PINEDALE, WYOMING —
The white-tailed prairie dog will not be declared an endangered or threatened species after the U.S. government deemed on Tuesday there was no danger despite declines in its population from human development and disease.
The decision was a victory for energy companies and ranchers who could have seen increased restrictions on lands that are open to oil and gas development and livestock grazing.
Environmentalists more than a decade ago petitioned the U.S. Fish and Wildlife Service to provide Endangered Species Act protection to white-tailed prairie dogs, found only in Western states.
Years of legal wrangling ensued, and in 2014 the Fish and Wildlife Service was ordered by a U.S. judge in Montana to correct gaps in a review of threats posed to the rodents, which build elaborate burrows in parts of Wyoming, Colorado, Montana and Utah.
In the finding released on Tuesday, federal wildlife managers said their assessment of habitat destruction, poisoning, recreational shooting and other stressors affecting white-tailed prairie dogs, named for their white-tipped tails, showed the creatures to be resilient.
"The white-tailed prairie dog is not currently in danger of extinction and is not likely to become in danger of extinction within the foreseeable future," the Fish and Wildlife Service said in a statement.

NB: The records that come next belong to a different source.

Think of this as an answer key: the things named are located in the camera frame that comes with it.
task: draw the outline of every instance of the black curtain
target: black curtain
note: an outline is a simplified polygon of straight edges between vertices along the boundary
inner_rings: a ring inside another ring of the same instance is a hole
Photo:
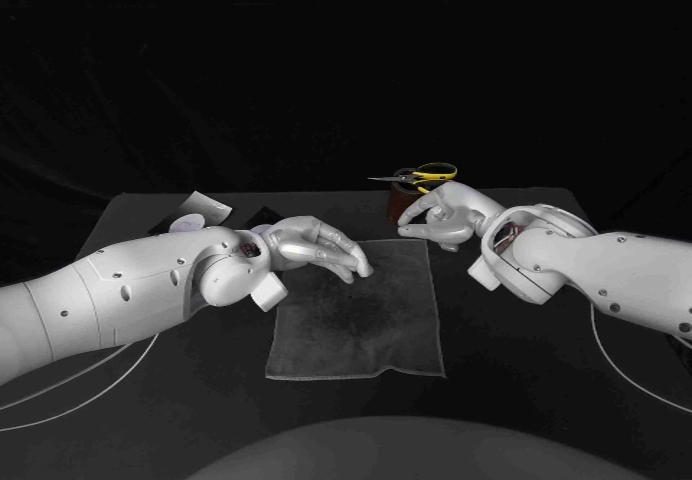
[[[642,196],[689,178],[674,26],[450,2],[0,15],[3,283],[72,261],[123,192],[387,189],[367,177],[430,161],[478,188],[568,188],[602,230],[692,240]]]

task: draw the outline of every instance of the cloth
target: cloth
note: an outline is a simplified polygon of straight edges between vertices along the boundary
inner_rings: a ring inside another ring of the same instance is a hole
[[[427,243],[359,245],[375,273],[354,284],[313,265],[284,272],[270,379],[372,378],[387,369],[446,376]]]

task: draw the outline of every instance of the table
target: table
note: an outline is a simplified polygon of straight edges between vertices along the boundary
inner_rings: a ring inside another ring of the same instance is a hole
[[[560,188],[482,190],[508,208],[547,203],[587,219]],[[352,239],[398,238],[385,220],[387,191],[222,193],[234,207],[224,223],[240,227],[263,206],[284,217],[315,215]],[[80,257],[146,236],[186,194],[119,195]],[[247,297],[205,308],[162,333],[126,380],[87,407],[35,427],[0,433],[3,478],[183,479],[253,442],[339,418],[423,415],[511,428],[599,455],[652,478],[681,478],[692,415],[642,393],[607,364],[594,342],[590,303],[564,288],[542,305],[501,287],[491,292],[467,275],[479,239],[457,253],[430,244],[447,379],[387,371],[375,379],[289,382],[264,378],[276,310]],[[674,387],[692,380],[662,334],[599,315],[604,341],[632,335],[629,354],[666,368]],[[139,342],[101,368],[28,402],[3,426],[36,421],[98,393],[137,360]],[[91,352],[61,360],[0,389],[0,403],[62,379],[104,358]]]

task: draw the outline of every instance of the scissors
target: scissors
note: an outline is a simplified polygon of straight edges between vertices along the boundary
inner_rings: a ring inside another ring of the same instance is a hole
[[[384,182],[400,182],[400,183],[410,183],[418,188],[418,191],[423,193],[430,193],[421,184],[427,182],[433,182],[427,184],[429,187],[437,187],[443,182],[450,181],[457,176],[457,167],[450,163],[427,163],[421,165],[418,169],[413,169],[414,171],[408,175],[397,175],[395,177],[369,177],[369,180],[382,180]]]

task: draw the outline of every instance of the pen holder
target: pen holder
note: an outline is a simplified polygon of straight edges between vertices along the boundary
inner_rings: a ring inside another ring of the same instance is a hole
[[[413,172],[411,169],[400,169],[394,173],[397,175],[407,175]],[[393,182],[393,187],[390,190],[390,203],[387,205],[387,219],[391,224],[397,225],[400,221],[401,214],[408,206],[418,200],[423,196],[423,193],[418,191],[418,188],[408,183]]]

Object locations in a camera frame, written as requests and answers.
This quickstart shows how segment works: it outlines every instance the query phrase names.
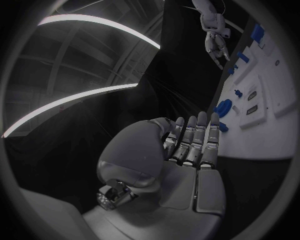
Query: wire
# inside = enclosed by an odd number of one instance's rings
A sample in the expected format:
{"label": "wire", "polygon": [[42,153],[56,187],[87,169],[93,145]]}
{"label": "wire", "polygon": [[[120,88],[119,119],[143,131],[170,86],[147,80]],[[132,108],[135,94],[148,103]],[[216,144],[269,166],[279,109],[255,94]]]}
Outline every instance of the wire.
{"label": "wire", "polygon": [[91,5],[93,5],[93,4],[96,4],[96,3],[99,3],[99,2],[102,2],[102,1],[104,1],[104,0],[99,0],[99,1],[92,2],[92,3],[88,4],[88,5],[85,5],[85,6],[83,6],[83,7],[77,8],[77,9],[72,10],[72,11],[59,12],[57,9],[55,9],[55,10],[56,10],[59,14],[71,14],[71,13],[74,13],[74,12],[76,12],[76,11],[78,11],[78,10],[84,9],[84,8],[86,8],[86,7],[88,7],[88,6],[91,6]]}
{"label": "wire", "polygon": [[222,0],[222,2],[223,2],[223,4],[224,4],[224,11],[223,11],[223,13],[222,13],[222,15],[225,13],[225,11],[226,11],[226,6],[225,6],[225,2]]}

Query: robotic arm
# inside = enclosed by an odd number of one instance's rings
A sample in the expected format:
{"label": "robotic arm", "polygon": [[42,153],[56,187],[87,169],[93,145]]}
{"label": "robotic arm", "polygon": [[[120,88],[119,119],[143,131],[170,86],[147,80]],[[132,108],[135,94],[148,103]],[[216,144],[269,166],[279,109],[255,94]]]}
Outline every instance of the robotic arm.
{"label": "robotic arm", "polygon": [[230,38],[230,29],[225,28],[225,19],[209,0],[192,0],[196,10],[201,14],[200,21],[202,29],[207,32],[205,38],[205,50],[215,62],[215,64],[223,70],[217,58],[224,55],[227,61],[230,56],[224,38]]}

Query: curved light strip
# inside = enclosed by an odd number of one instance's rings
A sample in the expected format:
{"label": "curved light strip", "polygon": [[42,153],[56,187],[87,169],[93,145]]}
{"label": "curved light strip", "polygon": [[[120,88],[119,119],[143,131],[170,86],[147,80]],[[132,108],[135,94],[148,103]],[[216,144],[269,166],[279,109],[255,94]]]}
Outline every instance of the curved light strip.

Prairie dogs now occupy just a fraction of the land where they historically made their underground homes, said Matthew Sandler, attorney for Rocky Mountain Wild, a party to the petition to officially protect the animals.
"It's hard to know if the Fish and Wildlife Service's decision is based on the best available science or a political decision to put economic benefits above the environment," he added.
U.S. wildlife managers on Tuesday disputed Sandler's assertions, saying that data show that white-tailed prairie dogs have declined in number but not in distribution. Agency spokesman Ryan Moehring also emphasized that its assessment of the animal "is based on the best-available scientific and commercial information."
White-tailed prairie dogs are said to be less social than the other types of North American prairie dogs, all of which give warning "barks" when predators or other intruders are near.
White-tailed prairie dogs are mostly found at altitudes of 5,000 to 10,000 feet (1,500 to 3,050 meters) in desert shrub or grasslands and must eat enough vegetation in mild seasons to survive months of winter hibernation, according to the Fish and Wildlife Service.